"I'm not enchanted with upper-body strength," he says. "Some of those muscle guys who play center, guys who can push over buildings, well, you know one thing all that strength is good for? It's good for this..." and his fingers squeeze an imaginary middle guard's jersey.
Kansas City Offensive Line Coach Joe Spencer says, "I don't think I'll ever coach another guy like Jack. He didn't miss a game in 10 years. You can't get him off the field. Last year he sprained his ankle so badly that on Monday he couldn't get a shoe on it. He was on crutches. By Tuesday he was down to one crutch. By Wednesday he was using a cane. On Thursday he walked through the practice. On Friday he took some snaps. On Sunday he played. I've never seen a guy come off crutches and play like that."
Pain has been Rudnay's constant companion in another, deeper sense. Anyone who has ever come out of the locker room with him after a home game can understand it, because this is the time he devotes to what his daughter, Wendy, calls "our special people." He buys 50 tickets a game for children who are crippled or retarded or terminally ill, and he spends time with them afterward. "That's the most important thing, really," he says. "The game doesn't mean that much. It's the visit. And it's going back. These kids can see through a handshake and a goodby. It's coming back to see them again and again that's important."
Usually, Rudnay will bring some teammates out with him to meet the kids. He says he'll remind the players about it in the locker room, but generally "only five or 10 show up. No hard feelings. I'm not a missionary. It's not my place to dictate to anybody."
Seven years ago the Chiefs were playing in Denver, and some of the players went to Craig Hospital to visit Pat Bickle, a Kansas City high school player who had been paralyzed in a game. A doctor told Rudnay, "There's another Kansas City boy here. Would you like to see him?" So Rudnay and Podolak dropped in to see Jeff Walker.
"He'd been in a car accident," Rudnay says. "Both his parents had been killed, and he'd been left paralyzed from the waist down. He was all by himself, and it struck me as kind of cruel. Here's a 14-year-old kid who lost practically everything in one shot—his parents, the use of his legs—and because he wasn't a football player, no one made a fuss over him."
Through the years Rudnay became very close to the boy. He'd take him to Arrowhead Stadium and teach him how to use the weights; he'd bring him home to spend time with his family.
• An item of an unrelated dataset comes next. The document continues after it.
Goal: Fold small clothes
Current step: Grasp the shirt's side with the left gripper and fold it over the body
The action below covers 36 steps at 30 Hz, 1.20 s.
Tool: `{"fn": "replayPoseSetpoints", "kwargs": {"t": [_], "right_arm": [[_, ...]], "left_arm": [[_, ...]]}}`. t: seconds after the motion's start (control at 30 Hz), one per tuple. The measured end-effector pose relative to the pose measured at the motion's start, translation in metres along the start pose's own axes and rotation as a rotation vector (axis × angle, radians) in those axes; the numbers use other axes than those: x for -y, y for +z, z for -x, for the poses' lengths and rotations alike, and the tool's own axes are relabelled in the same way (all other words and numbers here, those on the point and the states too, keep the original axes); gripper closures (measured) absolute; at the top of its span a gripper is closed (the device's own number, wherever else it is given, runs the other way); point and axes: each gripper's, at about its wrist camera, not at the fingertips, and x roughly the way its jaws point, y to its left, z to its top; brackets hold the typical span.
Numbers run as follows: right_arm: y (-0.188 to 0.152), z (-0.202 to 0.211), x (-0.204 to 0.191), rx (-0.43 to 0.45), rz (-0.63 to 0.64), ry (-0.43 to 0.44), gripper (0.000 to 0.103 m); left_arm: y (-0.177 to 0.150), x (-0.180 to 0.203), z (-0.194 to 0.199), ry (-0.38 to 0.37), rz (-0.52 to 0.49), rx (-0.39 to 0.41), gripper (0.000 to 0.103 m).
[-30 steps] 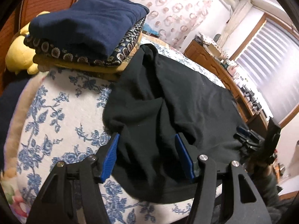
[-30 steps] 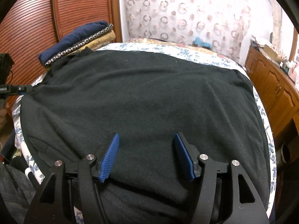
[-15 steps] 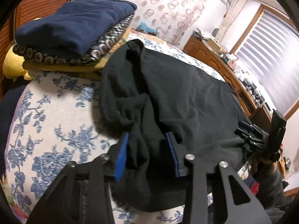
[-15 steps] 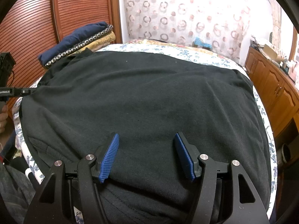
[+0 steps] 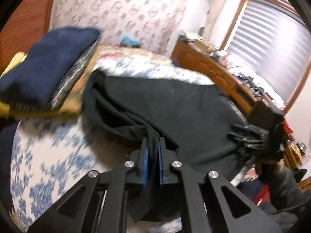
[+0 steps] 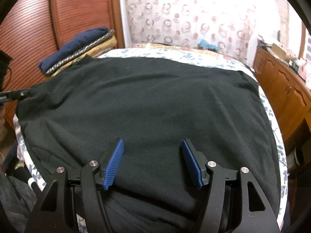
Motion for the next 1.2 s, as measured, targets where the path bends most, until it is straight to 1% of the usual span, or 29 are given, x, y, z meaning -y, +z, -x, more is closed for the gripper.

A commitment began to grow—not to the big, well-funded charities, but to individuals, to the forgotten.
"One year Polly was trying to find a charity group that would bring kids to a party the wives' club was giving," Rudnay says. "We called all around to all the big charities. They were all booked up. Then I found one. It was listed just under the name of one person, Marie Lucas. I went down to see her. She was an old black woman who took care of severely retarded children. Some were completely bedridden; none were easy. All the children had parents. Sometimes they'd send toys, but they were no good. Some parents didn't realize how badly retarded the children were. Marie Lucas had one lady working for her full time; they were the staff. No one knew about this place. No one ever went. I've never known a parent to visit there."
Rudnay's friends say that his commitment is part of the overall picture of the man. High hilarity, great compassion; the whole spectrum thrown into focus by an overriding sense of honesty.
"You know," Podolak says, "you mention Jack Rudnay to NFL people, and they'll say, 'Oh, yeah, that funny guy on the Chiefs.' But there are dozens of families who don't know that side of him at all. All they know about are the hundreds of hours he has spent with their children."